I was finally in a job that I was comfortable in; that gave me some breathing space; that didn’t ask for too much of my time. Better still, I had a regular income. And I was in a band again.
Being in a band that rehearses every other day and that wants to play its own songs does things to you that would never otherwise happen. You start thinking of music as something organic, something that grows. It ceases to be a commodity, no matter how highly prized. The band's guitar player Sujoy (The Prof) introduced me to Bop and Swing; to Django Reinhardt, Lenny Breau, Esbjorn Svensson, Brad Meldhau and so much more. Meanwhile my editor at the magazine, Sanjoy, exhorted me to write on music.
Easier said than done. I had discovered Indie, and so my first reaction was to write on Devendra Banhart or LCD Soundsystem or The Strokes, often in a haphazard way.

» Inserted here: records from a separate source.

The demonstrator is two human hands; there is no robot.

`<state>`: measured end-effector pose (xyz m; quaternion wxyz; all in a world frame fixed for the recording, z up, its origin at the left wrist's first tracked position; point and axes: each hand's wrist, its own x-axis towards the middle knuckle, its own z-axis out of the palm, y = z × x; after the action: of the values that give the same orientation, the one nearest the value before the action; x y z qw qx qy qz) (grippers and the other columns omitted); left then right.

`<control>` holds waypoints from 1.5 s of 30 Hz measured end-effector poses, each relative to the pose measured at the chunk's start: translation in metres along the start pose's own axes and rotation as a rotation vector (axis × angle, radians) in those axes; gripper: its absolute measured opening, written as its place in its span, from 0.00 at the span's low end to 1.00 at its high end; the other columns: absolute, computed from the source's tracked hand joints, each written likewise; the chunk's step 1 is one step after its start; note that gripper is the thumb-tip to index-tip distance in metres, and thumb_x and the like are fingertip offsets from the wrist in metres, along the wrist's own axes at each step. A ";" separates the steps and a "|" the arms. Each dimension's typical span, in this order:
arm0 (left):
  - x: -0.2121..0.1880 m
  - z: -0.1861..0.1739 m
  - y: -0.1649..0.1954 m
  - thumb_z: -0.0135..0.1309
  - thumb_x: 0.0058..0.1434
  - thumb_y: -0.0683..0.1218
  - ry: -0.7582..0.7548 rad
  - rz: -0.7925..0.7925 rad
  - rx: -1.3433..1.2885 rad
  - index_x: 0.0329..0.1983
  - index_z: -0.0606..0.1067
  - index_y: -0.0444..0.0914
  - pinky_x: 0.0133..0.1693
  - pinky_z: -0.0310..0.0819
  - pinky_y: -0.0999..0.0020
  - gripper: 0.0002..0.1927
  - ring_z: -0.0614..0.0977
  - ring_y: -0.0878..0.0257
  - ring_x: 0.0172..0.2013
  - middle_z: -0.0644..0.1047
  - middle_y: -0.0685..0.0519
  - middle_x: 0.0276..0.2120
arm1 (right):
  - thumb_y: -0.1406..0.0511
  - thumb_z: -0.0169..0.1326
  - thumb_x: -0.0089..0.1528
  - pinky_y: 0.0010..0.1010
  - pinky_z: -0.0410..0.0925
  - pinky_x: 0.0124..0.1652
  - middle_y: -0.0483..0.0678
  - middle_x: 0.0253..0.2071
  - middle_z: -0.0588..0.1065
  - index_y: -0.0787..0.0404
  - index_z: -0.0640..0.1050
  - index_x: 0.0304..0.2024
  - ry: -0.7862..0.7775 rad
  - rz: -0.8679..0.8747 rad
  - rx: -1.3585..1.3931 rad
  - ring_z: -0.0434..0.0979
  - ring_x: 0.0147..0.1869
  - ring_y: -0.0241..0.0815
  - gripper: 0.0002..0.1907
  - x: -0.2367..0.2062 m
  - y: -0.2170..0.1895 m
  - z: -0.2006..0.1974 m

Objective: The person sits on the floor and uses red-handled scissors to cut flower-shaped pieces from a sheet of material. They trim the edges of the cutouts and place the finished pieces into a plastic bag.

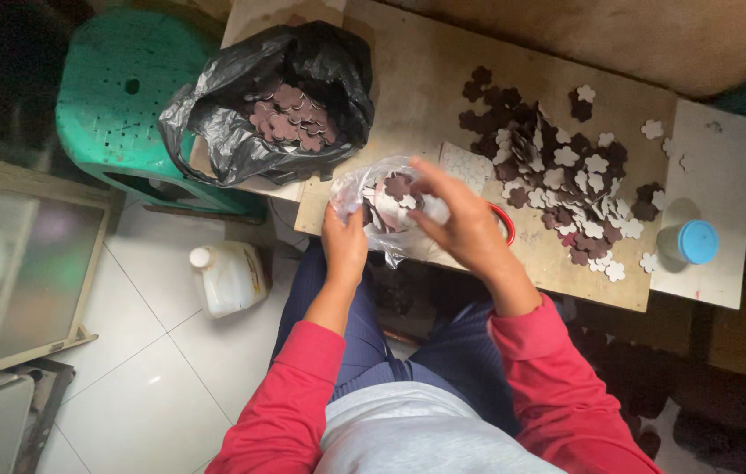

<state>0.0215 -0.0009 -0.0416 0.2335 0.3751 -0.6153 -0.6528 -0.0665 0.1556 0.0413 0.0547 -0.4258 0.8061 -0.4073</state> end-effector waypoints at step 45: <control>-0.007 -0.008 -0.017 0.59 0.59 0.40 -0.046 0.011 0.002 0.63 0.68 0.31 0.54 0.72 0.66 0.28 0.81 0.57 0.53 0.79 0.43 0.53 | 0.80 0.58 0.72 0.24 0.77 0.50 0.49 0.48 0.81 0.62 0.55 0.78 0.603 0.047 0.211 0.83 0.50 0.36 0.38 -0.010 0.005 -0.050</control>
<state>0.0345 0.0017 -0.0562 0.2227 0.3569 -0.6233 -0.6592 -0.0846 0.1950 0.0685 -0.1334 -0.2589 0.7489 -0.5953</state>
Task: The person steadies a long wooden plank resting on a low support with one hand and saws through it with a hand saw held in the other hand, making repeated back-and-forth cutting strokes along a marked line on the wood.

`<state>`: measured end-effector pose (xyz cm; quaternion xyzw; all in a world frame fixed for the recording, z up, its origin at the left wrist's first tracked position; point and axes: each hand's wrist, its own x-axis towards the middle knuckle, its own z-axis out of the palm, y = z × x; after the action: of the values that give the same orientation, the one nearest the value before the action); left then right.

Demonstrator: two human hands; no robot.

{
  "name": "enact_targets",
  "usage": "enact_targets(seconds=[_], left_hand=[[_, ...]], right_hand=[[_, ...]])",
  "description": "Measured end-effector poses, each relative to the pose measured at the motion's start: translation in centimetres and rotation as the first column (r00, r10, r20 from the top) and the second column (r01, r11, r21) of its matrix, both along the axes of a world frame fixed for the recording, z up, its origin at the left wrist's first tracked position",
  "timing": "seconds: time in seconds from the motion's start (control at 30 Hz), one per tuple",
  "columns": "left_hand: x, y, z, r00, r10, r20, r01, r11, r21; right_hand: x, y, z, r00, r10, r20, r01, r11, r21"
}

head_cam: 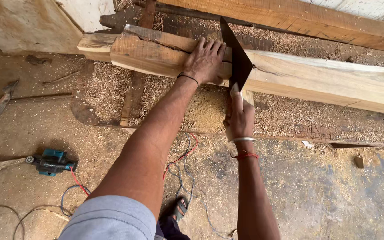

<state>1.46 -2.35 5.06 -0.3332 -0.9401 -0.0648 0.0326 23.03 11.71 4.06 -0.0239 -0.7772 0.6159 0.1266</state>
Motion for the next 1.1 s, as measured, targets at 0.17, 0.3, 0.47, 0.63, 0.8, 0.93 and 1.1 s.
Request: enact_targets(seconds=[0.17, 0.3, 0.47, 0.63, 0.8, 0.93, 1.1], left_hand=[[-0.8, 0.4, -0.9, 0.983, -0.019, -0.184, 0.026, 0.999, 0.034], [-0.9, 0.7, -1.9, 0.994, 0.013, -0.109, -0.013, 1.0, 0.001], [-0.8, 0.5, -2.1, 0.94, 0.018, -0.34, -0.034, 0.999, -0.04], [-1.4, 0.5, -2.5, 0.987, -0.016, -0.157, 0.006, 0.998, -0.064], [-1.6, 1.1, -2.3, 0.961, 0.008, -0.275, -0.014, 1.0, -0.019], [-1.3, 1.3, -2.3, 0.995, 0.021, -0.096, -0.023, 1.0, -0.018], [-1.5, 1.2, -3.3, 0.895, 0.038, -0.444, -0.055, 0.998, -0.025]], right_hand=[[12.7, -1.7, -2.0, 0.996, -0.092, -0.007, 0.082, 0.839, 0.538], [24.6, -2.1, 0.3, 0.997, -0.016, 0.074, 0.07, 0.569, -0.819], [11.1, -0.7, 0.9, 0.915, -0.15, 0.376, 0.178, 0.983, -0.041], [0.3, -1.0, -0.2, 1.0, -0.022, -0.006, 0.022, 0.997, -0.068], [17.0, -4.5, -0.3, 0.957, -0.172, 0.232, 0.198, 0.976, -0.091], [23.2, -4.3, 0.7, 0.924, -0.172, 0.341, 0.249, 0.948, -0.197], [7.5, -0.8, 1.0, 0.959, 0.103, -0.265, 0.135, 0.656, 0.743]])
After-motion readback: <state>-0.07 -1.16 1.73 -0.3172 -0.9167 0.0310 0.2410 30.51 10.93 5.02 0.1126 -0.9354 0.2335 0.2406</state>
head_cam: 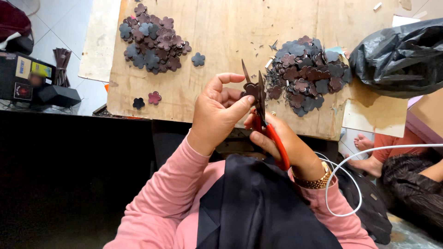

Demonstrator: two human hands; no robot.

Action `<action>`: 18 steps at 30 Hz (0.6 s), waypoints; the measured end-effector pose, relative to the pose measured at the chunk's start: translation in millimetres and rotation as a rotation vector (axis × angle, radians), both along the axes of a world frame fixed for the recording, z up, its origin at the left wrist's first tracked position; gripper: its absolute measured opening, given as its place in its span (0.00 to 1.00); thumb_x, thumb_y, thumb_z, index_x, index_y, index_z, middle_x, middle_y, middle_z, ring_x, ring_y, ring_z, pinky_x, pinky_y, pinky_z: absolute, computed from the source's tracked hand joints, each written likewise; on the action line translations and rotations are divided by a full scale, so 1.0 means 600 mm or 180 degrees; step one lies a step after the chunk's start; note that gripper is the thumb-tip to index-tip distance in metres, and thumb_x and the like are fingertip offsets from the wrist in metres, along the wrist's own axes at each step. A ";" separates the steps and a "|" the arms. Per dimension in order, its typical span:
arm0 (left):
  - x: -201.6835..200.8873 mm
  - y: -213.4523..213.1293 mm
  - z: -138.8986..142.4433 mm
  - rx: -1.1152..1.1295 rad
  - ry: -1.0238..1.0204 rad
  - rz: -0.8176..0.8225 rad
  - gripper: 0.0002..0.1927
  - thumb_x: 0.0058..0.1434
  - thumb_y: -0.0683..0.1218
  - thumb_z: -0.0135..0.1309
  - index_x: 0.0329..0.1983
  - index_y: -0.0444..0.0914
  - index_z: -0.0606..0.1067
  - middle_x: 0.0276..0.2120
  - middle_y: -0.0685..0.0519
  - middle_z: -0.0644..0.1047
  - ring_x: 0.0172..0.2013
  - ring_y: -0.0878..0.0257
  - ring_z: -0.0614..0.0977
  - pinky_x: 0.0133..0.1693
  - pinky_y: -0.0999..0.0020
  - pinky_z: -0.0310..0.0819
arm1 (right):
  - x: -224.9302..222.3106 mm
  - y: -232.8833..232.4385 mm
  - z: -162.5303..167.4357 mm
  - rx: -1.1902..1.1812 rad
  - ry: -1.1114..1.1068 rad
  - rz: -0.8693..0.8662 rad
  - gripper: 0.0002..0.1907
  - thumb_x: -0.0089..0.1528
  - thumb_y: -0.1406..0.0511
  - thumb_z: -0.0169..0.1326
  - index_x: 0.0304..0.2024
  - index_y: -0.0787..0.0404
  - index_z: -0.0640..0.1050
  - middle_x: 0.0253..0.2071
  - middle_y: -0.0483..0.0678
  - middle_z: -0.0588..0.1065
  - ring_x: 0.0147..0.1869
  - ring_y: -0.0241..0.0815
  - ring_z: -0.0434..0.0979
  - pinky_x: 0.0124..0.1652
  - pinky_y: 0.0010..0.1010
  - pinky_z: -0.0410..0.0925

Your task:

Would staid suits (the predominant audience of my magazine) be even remotely interested? But it was a start, and I was grateful.
I got albums by the dozen. Including Radiohead’s In Rainbows. Swayed by the beautiful, haunting songs on that album, I went back to their earlier albums, especially Ok Computer. The songs started making sense. They ceased to be miserable moanings in the dark and became immensely complex bits of enjoyment. Then I discovered all those covers of the band's music by other bands, jazzmen. These forced me to listen to Radiohead-music with fresh ears.
Over the last couple of years I’ve discovered more bands and music than I can possibly keep up with. Much of it has been great. Since I was now writing on them, I had to pay better attention. Under Sanjiv, my erstwhile editor, I was forced to think about how to write, how to present my ideas, how to tie it up in a cohesive way. All the stuff, basically, that you never learn unless you’re doing it. Again, I’m extremely grateful.
My own songs started to reflect this broad palette. That, in turn got me thinking about song structures, melodic lines, key shifts, what have you. And as I grew in music, I started looking at my old loves in a new light. For the first time, I could enjoy The Beatles in an objective way, looking out for details, making notes about the songwriting and the arrangements. The internet was there, along with a plethora of books on music, for any questions I may have. Then there was the Prof, arguing with me on every turn. That helped.
I was even going to the mountains.
And so, after years of being in denial, I downloaded Kid A. From the horns-led mayhem of The National Anthem, to the panic disco of Idioteque, and the fragile beauty of Morning Bell- I'm dissolving in an ocean of sound.
Everything in its right place.
4 comments:
very very very very nice... send a link to sujoy?
very well written!...
Vintage Beq. Ah, those times. The rooftop. The cops. The flashing lighters. The pancakes.
Do I hear a faint sound of 'here come the thirties'?
Heh, Rimi, actually the thirties can't come soon enough. The twenties are massively overrated.